EXERCISE DESCRIPTION
When the line containing "red black print." appears in the data below, begin copying there and stop only after the line containing "grey parcel bag.".

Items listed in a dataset
- - - - - - -
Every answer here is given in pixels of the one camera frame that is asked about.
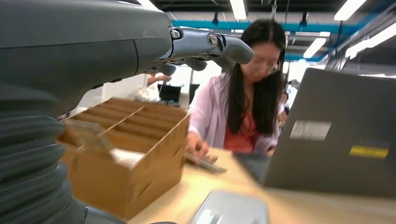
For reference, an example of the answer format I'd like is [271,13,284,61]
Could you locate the brown portrait picture card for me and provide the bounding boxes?
[185,152,227,174]

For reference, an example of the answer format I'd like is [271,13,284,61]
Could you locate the person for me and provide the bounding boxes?
[136,72,173,103]
[185,19,287,163]

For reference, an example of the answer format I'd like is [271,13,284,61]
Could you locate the grey card reader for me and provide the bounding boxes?
[189,189,270,224]

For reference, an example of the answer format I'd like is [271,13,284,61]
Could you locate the black monitor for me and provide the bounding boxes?
[157,83,183,103]

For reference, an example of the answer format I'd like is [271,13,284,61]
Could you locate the cardboard organizer box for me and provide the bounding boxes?
[57,97,190,221]

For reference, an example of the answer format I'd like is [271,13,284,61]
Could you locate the grey laptop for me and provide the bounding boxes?
[233,67,396,198]

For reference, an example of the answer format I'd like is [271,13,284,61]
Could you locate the ceiling light strip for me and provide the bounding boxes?
[333,0,367,21]
[303,37,327,59]
[229,0,247,20]
[345,23,396,59]

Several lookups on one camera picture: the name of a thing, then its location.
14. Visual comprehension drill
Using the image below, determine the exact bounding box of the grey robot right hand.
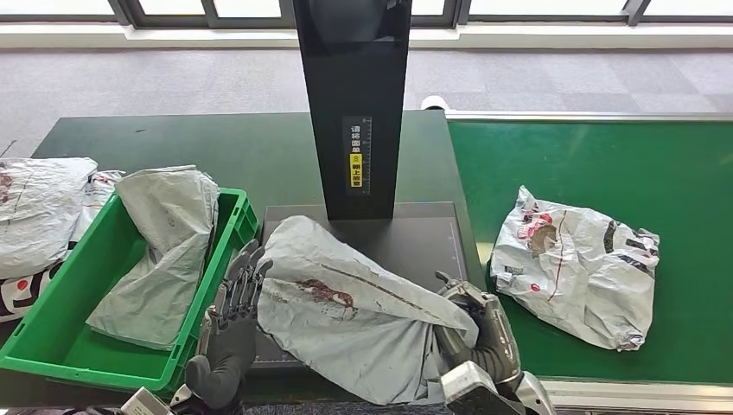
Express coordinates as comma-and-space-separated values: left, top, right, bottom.
432, 271, 523, 386

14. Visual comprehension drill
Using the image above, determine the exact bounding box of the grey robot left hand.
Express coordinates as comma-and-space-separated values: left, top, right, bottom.
184, 239, 275, 411

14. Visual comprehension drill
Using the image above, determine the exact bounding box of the plain grey plastic parcel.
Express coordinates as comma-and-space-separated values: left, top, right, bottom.
84, 164, 221, 352

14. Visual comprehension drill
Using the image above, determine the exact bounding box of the grey parcel with red print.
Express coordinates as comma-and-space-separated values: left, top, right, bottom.
256, 214, 481, 406

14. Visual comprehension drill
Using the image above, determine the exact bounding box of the white parcel red black print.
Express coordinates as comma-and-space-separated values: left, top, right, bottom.
489, 184, 660, 352

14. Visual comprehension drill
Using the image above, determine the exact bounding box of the green conveyor belt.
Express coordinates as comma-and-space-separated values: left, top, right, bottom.
447, 118, 733, 385

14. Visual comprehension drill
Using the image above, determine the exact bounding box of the crumpled grey parcel bag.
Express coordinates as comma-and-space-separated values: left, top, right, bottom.
0, 157, 99, 281

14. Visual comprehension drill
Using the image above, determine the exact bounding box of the black inbound scanner machine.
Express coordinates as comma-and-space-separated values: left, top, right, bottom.
252, 0, 471, 373

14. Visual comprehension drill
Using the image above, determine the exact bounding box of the green plastic crate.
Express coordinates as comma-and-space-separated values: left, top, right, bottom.
0, 188, 260, 393

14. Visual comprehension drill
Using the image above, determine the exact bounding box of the white bag red black logo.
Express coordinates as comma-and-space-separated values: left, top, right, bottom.
0, 170, 124, 325

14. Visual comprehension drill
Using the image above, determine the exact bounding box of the black yellow label sticker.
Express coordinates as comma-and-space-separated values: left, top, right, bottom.
342, 116, 373, 196

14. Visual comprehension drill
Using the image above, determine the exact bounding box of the white window sill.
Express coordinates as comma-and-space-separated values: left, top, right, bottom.
0, 22, 733, 53

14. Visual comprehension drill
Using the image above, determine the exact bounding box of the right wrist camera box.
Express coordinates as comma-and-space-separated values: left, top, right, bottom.
439, 361, 519, 415

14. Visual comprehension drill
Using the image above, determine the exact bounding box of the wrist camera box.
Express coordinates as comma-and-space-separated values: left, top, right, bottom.
120, 387, 173, 415
439, 361, 519, 415

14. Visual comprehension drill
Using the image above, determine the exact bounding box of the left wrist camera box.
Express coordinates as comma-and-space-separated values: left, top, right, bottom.
120, 387, 173, 415

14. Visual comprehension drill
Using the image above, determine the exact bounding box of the dark window frame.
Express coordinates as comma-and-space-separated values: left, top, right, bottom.
0, 0, 733, 29

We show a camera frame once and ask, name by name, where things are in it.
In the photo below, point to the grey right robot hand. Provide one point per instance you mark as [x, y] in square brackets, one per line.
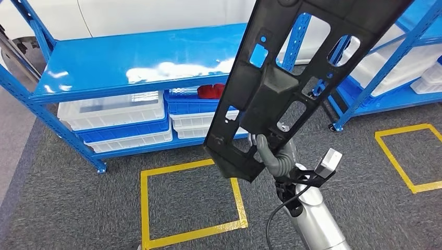
[279, 162]

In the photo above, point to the black plastic frame part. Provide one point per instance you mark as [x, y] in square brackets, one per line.
[269, 89]

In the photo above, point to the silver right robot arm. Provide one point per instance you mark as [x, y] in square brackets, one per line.
[314, 214]

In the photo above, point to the blue steel shelf rack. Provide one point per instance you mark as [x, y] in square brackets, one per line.
[138, 55]
[397, 101]

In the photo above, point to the red parts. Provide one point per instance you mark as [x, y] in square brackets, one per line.
[210, 91]

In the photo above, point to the yellow floor tape square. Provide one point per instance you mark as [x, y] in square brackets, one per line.
[145, 207]
[394, 162]

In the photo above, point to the small white plastic bin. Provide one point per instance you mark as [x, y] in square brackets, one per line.
[424, 88]
[433, 74]

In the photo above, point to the white car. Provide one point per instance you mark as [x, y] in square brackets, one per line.
[155, 13]

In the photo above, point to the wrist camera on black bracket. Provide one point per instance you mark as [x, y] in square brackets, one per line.
[328, 162]

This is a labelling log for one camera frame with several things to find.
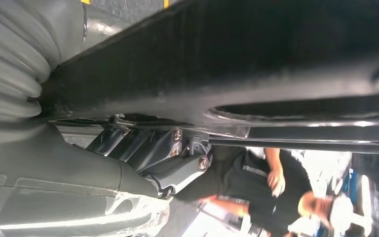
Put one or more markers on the person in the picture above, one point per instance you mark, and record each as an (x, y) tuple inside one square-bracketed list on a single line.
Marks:
[(241, 183)]

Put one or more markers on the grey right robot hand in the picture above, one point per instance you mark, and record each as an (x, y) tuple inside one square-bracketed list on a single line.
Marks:
[(62, 183)]

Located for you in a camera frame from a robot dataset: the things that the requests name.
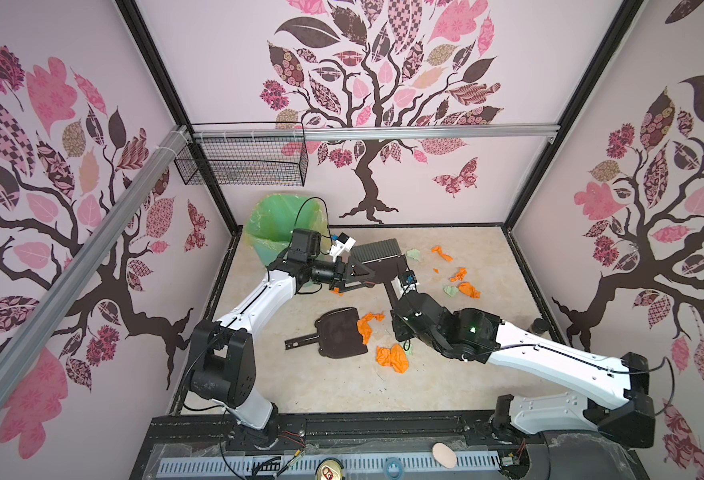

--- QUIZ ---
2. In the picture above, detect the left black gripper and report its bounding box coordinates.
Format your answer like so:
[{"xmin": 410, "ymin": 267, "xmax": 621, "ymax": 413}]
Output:
[{"xmin": 306, "ymin": 255, "xmax": 374, "ymax": 292}]

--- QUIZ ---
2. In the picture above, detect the dark brown hand brush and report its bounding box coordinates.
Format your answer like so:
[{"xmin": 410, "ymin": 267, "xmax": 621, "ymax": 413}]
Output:
[{"xmin": 350, "ymin": 239, "xmax": 410, "ymax": 308}]

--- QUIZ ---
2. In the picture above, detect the dark brown dustpan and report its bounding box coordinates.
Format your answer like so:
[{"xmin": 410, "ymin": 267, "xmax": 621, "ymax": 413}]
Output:
[{"xmin": 284, "ymin": 307, "xmax": 368, "ymax": 359}]

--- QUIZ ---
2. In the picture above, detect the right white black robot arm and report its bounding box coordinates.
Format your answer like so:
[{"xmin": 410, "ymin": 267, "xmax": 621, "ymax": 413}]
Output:
[{"xmin": 385, "ymin": 271, "xmax": 657, "ymax": 449}]

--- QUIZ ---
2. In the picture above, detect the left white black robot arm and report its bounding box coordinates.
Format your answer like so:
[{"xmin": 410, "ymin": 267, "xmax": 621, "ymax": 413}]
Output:
[{"xmin": 182, "ymin": 229, "xmax": 373, "ymax": 431}]

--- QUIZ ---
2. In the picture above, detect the green scrap back centre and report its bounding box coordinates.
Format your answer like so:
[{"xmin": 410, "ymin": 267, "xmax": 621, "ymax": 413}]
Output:
[{"xmin": 406, "ymin": 249, "xmax": 421, "ymax": 262}]

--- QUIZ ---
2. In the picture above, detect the orange scrap right middle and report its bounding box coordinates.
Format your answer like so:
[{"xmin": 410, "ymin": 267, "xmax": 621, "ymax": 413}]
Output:
[{"xmin": 445, "ymin": 267, "xmax": 481, "ymax": 299}]

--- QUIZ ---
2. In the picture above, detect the large orange scrap by dustpan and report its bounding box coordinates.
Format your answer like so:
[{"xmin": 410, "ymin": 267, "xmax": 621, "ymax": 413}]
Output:
[{"xmin": 356, "ymin": 313, "xmax": 385, "ymax": 345}]

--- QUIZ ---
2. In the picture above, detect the orange scrap back right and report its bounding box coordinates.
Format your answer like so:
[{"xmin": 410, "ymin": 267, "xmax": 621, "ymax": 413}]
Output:
[{"xmin": 431, "ymin": 246, "xmax": 453, "ymax": 262}]

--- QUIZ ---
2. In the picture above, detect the orange scrap front centre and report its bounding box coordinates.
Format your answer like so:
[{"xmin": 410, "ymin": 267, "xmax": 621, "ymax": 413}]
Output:
[{"xmin": 376, "ymin": 344, "xmax": 409, "ymax": 374}]

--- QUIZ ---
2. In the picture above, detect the green bin with liner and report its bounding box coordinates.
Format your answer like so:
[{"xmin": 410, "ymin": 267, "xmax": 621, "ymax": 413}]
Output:
[{"xmin": 244, "ymin": 194, "xmax": 330, "ymax": 266}]

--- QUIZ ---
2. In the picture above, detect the beige oval disc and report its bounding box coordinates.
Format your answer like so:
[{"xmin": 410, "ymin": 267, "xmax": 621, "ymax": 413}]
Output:
[{"xmin": 432, "ymin": 442, "xmax": 458, "ymax": 469}]

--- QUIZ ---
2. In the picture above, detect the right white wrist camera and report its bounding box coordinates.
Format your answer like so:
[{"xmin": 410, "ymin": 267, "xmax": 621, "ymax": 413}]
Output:
[{"xmin": 399, "ymin": 270, "xmax": 418, "ymax": 289}]

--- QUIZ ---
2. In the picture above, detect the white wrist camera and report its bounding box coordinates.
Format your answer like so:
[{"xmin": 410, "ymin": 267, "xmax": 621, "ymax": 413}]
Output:
[
  {"xmin": 399, "ymin": 270, "xmax": 418, "ymax": 289},
  {"xmin": 329, "ymin": 233, "xmax": 356, "ymax": 260}
]

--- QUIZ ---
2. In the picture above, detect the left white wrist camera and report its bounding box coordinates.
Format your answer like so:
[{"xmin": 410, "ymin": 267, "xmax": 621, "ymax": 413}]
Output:
[{"xmin": 329, "ymin": 233, "xmax": 356, "ymax": 260}]

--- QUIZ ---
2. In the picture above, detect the black wire basket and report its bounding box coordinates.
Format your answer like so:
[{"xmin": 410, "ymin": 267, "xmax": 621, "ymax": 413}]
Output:
[{"xmin": 174, "ymin": 120, "xmax": 309, "ymax": 187}]

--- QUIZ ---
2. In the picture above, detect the silver aluminium rail back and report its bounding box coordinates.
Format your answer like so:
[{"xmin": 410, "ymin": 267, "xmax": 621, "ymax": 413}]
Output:
[{"xmin": 193, "ymin": 124, "xmax": 560, "ymax": 142}]

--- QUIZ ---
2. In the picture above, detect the silver aluminium rail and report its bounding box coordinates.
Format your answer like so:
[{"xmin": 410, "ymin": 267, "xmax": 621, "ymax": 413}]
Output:
[
  {"xmin": 0, "ymin": 125, "xmax": 189, "ymax": 411},
  {"xmin": 193, "ymin": 124, "xmax": 560, "ymax": 142}
]

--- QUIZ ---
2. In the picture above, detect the silver aluminium rail left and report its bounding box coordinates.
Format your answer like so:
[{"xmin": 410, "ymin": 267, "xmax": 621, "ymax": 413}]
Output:
[{"xmin": 0, "ymin": 125, "xmax": 189, "ymax": 411}]

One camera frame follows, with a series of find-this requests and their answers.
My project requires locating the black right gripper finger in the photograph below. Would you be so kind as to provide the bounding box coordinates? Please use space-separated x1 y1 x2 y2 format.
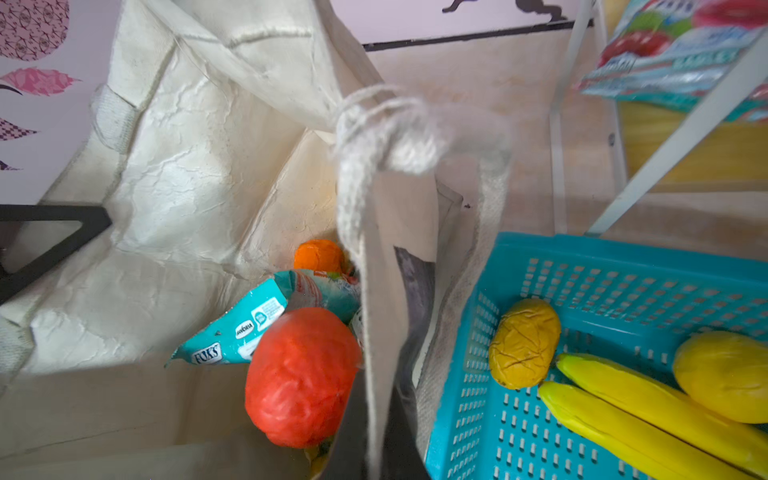
1 204 112 303

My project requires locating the beige canvas grocery bag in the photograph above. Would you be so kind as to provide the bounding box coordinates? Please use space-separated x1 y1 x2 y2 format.
1 1 515 479

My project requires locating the green Fox's bag top shelf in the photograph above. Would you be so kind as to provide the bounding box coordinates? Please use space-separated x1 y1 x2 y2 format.
170 269 361 365

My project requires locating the orange fruit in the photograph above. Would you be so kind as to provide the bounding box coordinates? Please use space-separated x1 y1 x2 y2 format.
293 239 347 273

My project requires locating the red toy tomato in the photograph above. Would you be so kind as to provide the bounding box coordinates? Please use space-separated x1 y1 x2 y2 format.
245 307 363 449

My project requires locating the green Fox's candy bag lower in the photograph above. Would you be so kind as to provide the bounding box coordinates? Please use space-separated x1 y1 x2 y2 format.
578 0 767 113

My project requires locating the wrinkled yellow fruit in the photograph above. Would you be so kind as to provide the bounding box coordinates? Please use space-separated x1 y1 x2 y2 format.
488 298 562 390

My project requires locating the teal plastic basket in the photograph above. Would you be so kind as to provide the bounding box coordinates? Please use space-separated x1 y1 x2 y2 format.
424 232 768 480

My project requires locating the small yellow lemon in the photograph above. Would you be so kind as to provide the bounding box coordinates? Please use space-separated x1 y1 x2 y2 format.
673 331 767 424
- - - - - - -
YOUR RESPONSE
Using the image above, determine the exact bounding box of the white parcel red black print.
Express coordinates as comma-and-space-separated values: left, top, right, bottom.
489, 184, 660, 352

14. Visual comprehension drill
Using the image above, determine the exact bounding box of the green conveyor belt.
Express coordinates as comma-and-space-separated values: left, top, right, bottom.
447, 118, 733, 385

14. Visual comprehension drill
Using the image above, determine the exact bounding box of the crumpled grey parcel bag.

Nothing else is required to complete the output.